Qaddafi was born in Qasr Abu Hadi, a rural farming area located just outside Sirte. It is the poorest place I’ve seen in Libya, just a collection of cement houses in the desert scrub. Members of his tribe dug graves for Qaddafi and his son—shallow trenches in the sand surrounded by cinder blocks next to one of Qaddafi’s many tents, since ransacked. They offered to bury the two men here, but the National Transitional Council denied their request. Qaddafi was buried in a secret grave.

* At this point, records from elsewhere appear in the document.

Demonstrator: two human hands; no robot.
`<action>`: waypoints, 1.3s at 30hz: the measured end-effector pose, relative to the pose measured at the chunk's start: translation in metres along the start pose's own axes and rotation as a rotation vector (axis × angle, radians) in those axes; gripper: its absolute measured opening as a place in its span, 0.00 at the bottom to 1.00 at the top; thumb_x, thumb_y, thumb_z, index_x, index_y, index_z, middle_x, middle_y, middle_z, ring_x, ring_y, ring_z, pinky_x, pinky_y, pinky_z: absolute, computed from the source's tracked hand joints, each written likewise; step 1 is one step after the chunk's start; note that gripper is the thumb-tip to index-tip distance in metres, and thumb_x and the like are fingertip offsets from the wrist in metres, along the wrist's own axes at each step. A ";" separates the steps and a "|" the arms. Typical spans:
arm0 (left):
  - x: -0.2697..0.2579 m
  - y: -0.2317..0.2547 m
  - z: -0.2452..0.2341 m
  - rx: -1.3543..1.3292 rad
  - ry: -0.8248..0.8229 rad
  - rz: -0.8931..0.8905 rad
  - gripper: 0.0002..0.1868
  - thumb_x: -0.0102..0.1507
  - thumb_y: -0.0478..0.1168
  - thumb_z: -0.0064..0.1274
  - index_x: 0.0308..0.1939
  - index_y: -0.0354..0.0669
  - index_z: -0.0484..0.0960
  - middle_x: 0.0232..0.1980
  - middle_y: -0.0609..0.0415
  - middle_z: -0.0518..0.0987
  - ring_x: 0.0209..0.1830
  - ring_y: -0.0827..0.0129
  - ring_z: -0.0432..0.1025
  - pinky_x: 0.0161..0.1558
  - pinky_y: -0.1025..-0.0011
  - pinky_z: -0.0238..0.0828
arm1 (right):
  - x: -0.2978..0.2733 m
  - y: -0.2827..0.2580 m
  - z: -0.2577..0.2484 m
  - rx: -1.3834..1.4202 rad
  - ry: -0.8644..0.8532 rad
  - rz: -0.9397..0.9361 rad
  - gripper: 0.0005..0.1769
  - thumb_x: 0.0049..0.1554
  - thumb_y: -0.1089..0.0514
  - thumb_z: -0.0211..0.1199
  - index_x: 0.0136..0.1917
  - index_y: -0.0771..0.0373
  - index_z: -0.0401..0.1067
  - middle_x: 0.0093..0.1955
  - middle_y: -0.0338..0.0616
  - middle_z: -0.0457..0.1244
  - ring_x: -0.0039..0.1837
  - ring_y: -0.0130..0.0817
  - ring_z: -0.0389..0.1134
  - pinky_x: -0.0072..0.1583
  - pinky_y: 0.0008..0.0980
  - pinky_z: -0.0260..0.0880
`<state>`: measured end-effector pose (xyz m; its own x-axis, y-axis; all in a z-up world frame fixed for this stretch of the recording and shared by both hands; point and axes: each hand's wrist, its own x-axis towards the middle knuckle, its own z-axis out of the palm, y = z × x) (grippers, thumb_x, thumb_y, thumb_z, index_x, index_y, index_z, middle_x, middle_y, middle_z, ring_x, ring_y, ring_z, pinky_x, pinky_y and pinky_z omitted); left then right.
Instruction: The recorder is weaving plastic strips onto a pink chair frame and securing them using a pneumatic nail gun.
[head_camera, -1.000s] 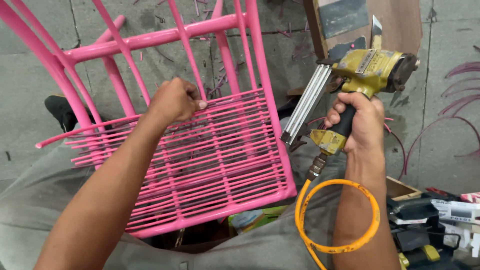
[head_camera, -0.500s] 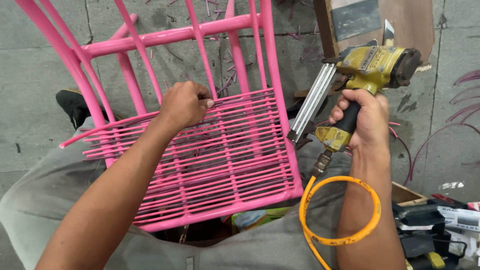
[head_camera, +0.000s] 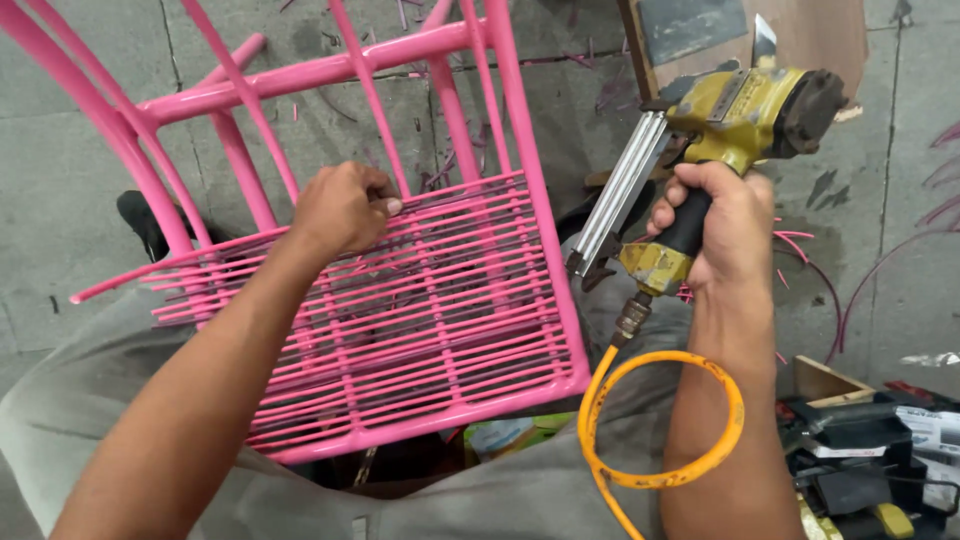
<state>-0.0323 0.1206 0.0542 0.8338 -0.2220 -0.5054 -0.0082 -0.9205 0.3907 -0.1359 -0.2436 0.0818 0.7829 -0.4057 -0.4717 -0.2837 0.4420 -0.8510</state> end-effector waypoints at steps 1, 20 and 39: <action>0.004 -0.003 0.002 0.006 0.002 0.000 0.09 0.59 0.44 0.61 0.42 0.49 0.90 0.37 0.43 0.84 0.40 0.49 0.80 0.47 0.53 0.73 | 0.000 -0.002 -0.001 0.006 0.000 0.000 0.04 0.58 0.65 0.58 0.42 0.67 0.66 0.34 0.44 0.60 0.32 0.36 0.64 0.35 0.40 0.68; 0.009 -0.022 0.012 -0.039 0.033 0.079 0.10 0.59 0.47 0.63 0.42 0.53 0.90 0.40 0.47 0.85 0.42 0.52 0.81 0.45 0.55 0.75 | 0.002 0.000 -0.014 -0.015 -0.039 0.020 0.05 0.61 0.63 0.59 0.44 0.68 0.68 0.36 0.45 0.61 0.34 0.38 0.65 0.37 0.40 0.69; 0.015 -0.035 0.014 -0.078 0.054 0.087 0.10 0.55 0.38 0.57 0.37 0.42 0.89 0.42 0.34 0.83 0.46 0.41 0.79 0.49 0.49 0.76 | -0.111 0.018 0.146 -0.721 -0.312 0.064 0.07 0.57 0.63 0.61 0.39 0.68 0.69 0.29 0.44 0.61 0.28 0.33 0.64 0.30 0.35 0.67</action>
<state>-0.0272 0.1452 0.0222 0.8604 -0.2806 -0.4254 -0.0411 -0.8702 0.4909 -0.1472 -0.0738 0.1524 0.8418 -0.1067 -0.5292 -0.5392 -0.2143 -0.8145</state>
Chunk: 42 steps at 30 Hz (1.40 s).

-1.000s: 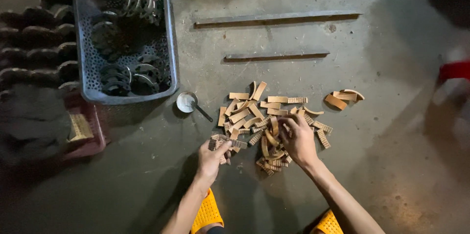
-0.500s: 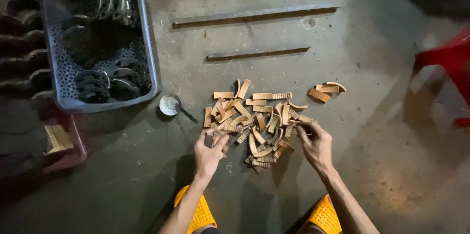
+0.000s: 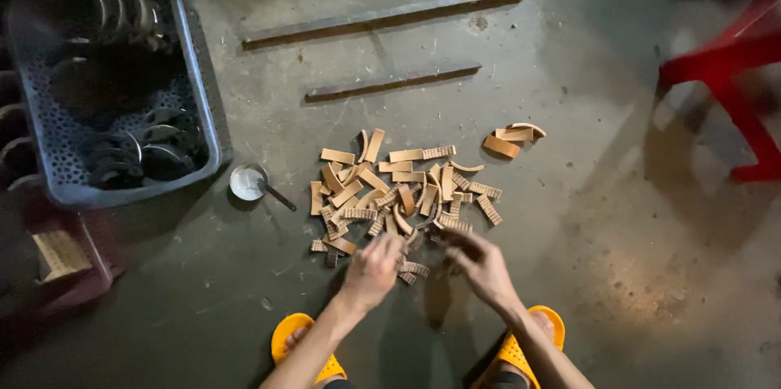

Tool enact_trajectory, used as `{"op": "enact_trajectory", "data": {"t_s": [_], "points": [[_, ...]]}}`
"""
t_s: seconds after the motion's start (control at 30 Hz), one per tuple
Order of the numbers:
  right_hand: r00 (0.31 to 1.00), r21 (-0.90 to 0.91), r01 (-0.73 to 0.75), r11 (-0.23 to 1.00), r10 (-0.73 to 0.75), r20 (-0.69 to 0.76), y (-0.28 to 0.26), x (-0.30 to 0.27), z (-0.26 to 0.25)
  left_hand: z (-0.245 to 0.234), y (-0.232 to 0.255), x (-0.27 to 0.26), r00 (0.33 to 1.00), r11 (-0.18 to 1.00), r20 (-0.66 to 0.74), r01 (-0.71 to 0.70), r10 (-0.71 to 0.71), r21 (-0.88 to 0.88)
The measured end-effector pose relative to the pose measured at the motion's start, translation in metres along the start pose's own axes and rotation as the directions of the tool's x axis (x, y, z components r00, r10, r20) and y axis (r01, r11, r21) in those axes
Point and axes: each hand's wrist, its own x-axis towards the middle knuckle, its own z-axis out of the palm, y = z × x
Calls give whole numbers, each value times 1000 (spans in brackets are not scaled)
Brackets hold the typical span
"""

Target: The person sorts small, curved metal pieces from a pink basket onto the floor. They then use a small metal scoop to mix a white powder with the metal pieces.

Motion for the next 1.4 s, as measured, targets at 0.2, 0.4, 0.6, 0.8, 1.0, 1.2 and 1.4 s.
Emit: {"op": "enact_trajectory", "data": {"t_s": [0.2,0.4,0.6,0.8,1.0,1.2,1.4], "points": [[877,-473,174,864,-355,-326,37,30,-35,-9,-24,-3,969,979,-151,201,-196,23],[861,-635,342,693,-501,-83,47,19,-8,-18,12,3,985,999,-171,-23,27,25],[782,-485,393,781,-561,-271,66,28,-11,32,21,-26,949,957,131,-289,288,-7],[733,-600,370,709,-620,-280,11,21,-29,31,3,-20,970,949,23,-240,240,203],[534,-759,578,299,-842,75,-5,43,2,-10,14,-6,999,999,-28,21,-22,-47],[564,-779,572,256,-812,147,23,40,8,9,-16,-24,961,932,-93,225,-260,-285],[561,-794,536,286,-824,82,-20,45,-3,-33,6,1,869,848,-142,407,-475,-340]]}}
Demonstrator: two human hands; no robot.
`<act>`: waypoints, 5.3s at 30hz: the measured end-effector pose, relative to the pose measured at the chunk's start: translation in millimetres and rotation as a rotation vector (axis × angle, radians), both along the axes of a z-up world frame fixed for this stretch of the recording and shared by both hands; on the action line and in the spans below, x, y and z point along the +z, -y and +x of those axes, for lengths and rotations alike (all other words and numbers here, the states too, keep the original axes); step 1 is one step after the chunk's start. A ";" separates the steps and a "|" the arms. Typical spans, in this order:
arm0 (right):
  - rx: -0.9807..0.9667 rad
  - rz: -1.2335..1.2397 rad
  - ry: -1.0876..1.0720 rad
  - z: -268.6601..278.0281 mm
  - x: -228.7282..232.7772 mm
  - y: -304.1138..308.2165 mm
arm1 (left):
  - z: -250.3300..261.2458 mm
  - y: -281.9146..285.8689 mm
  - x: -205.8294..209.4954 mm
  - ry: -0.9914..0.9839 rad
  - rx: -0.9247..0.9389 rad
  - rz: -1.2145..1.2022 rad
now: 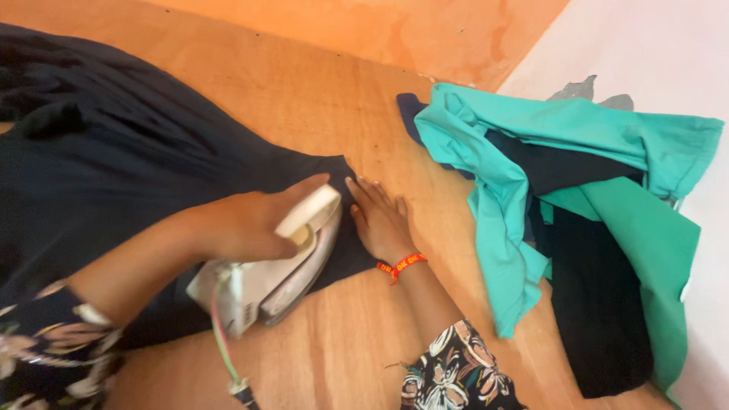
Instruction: The person irons a black shirt on a wooden table using a white electric iron. They repeatedly smooth the fabric, adjust the shirt's position, and iron different sections including the sleeves and body.
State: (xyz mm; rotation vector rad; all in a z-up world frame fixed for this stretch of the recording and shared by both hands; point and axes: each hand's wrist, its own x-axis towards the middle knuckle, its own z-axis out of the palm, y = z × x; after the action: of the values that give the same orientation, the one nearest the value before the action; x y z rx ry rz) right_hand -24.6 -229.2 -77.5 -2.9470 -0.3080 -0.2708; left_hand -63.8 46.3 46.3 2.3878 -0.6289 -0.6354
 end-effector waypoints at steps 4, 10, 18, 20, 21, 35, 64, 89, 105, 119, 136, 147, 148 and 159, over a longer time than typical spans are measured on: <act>0.005 0.021 0.019 -0.3 0.3 -1.7 | 6.0 4.9 1.1 -0.015 -0.021 -0.007; 0.025 0.201 0.126 12.2 -14.5 17.0 | 20.6 31.2 -20.2 0.116 0.006 -0.210; 0.131 0.557 0.267 21.7 -15.7 32.0 | -14.0 37.5 -47.2 -0.209 0.405 -0.843; 0.141 0.800 0.254 14.9 1.2 14.3 | -18.1 15.7 -52.0 -0.292 0.399 -1.056; 0.143 0.920 0.246 7.9 13.9 4.8 | -23.1 -8.9 -56.5 -0.235 0.422 -1.007; 0.185 0.734 -0.370 -56.4 118.3 -93.4 | -112.0 -198.7 -139.6 0.773 0.411 0.686; 0.370 -0.167 0.241 1.3 107.9 -200.6 | -16.6 -167.0 -144.4 0.700 0.480 0.348; 0.676 -0.223 0.176 -12.4 121.3 -83.7 | -8.0 -176.7 -149.4 0.644 0.465 0.325; 0.802 -0.181 0.137 -11.3 129.9 -63.0 | 3.5 -184.5 -177.4 0.705 0.470 0.332; 1.121 -0.096 0.286 -30.3 120.5 -115.9 | -1.4 -185.1 -179.0 0.841 0.488 0.239; 0.126 -0.233 0.278 43.8 113.0 -81.7 | 0.1 -185.2 -181.5 0.776 0.493 0.348; 0.081 -0.241 0.245 15.3 113.4 -74.3 | 3.5 -186.4 -186.4 0.764 0.481 0.277; 0.045 -0.255 0.273 16.0 110.0 -76.8 | 4.5 -187.4 -184.7 0.755 0.476 0.269; -0.137 -0.283 0.381 56.3 92.4 -98.5 | 7.1 -182.6 -174.3 0.682 0.487 0.337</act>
State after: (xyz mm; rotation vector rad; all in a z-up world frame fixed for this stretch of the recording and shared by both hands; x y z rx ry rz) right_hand 31.7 -130.7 14.9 -3.1827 -0.2036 -0.8799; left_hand -56.7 228.9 -127.9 2.9276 -0.1739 0.3295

When I visited Qasr Abu Hadi, members of Qaddafi’s clan were trying to repair severed underground electricity cables. “We just want things to be the way they were before,” said Ezzedine Abdul Salem, a 31-year-old bus driver covered in sand and dirt from hours of digging. “Before security was better, we had services, schools, university, and electricity.” The winter is approaching and Salem is worried about shelter and water. “Look at us,” he said. “Are we rich? People around the president from different tribes were getting rich. But us, we’re not rich.”

Ehgniwa took me and some other journalists to see the war’s refugees, families from Sirte who fled the fighting and are now homeless and living on the outskirts of the city. The few families squatting in half-completed houses wouldn’t let us inside because we were not family members. “Look at the conditions,” Ehgniwa said, pointing at the cement façade and the lack of windows.

These people have nowhere to go, Ehgniwa said. Their previous houses have been destroyed, and they don’t have money to rebuild. Yet, even here, after losing a war that has left them homeless, the houses are covered with loyalist graffiti. As we approached, I saw a man quickly drop a black rock and walk away from the building. When I walked over to the wall, I saw a familiar phrase written in charcoal: “God and Muammar and Libya, only.”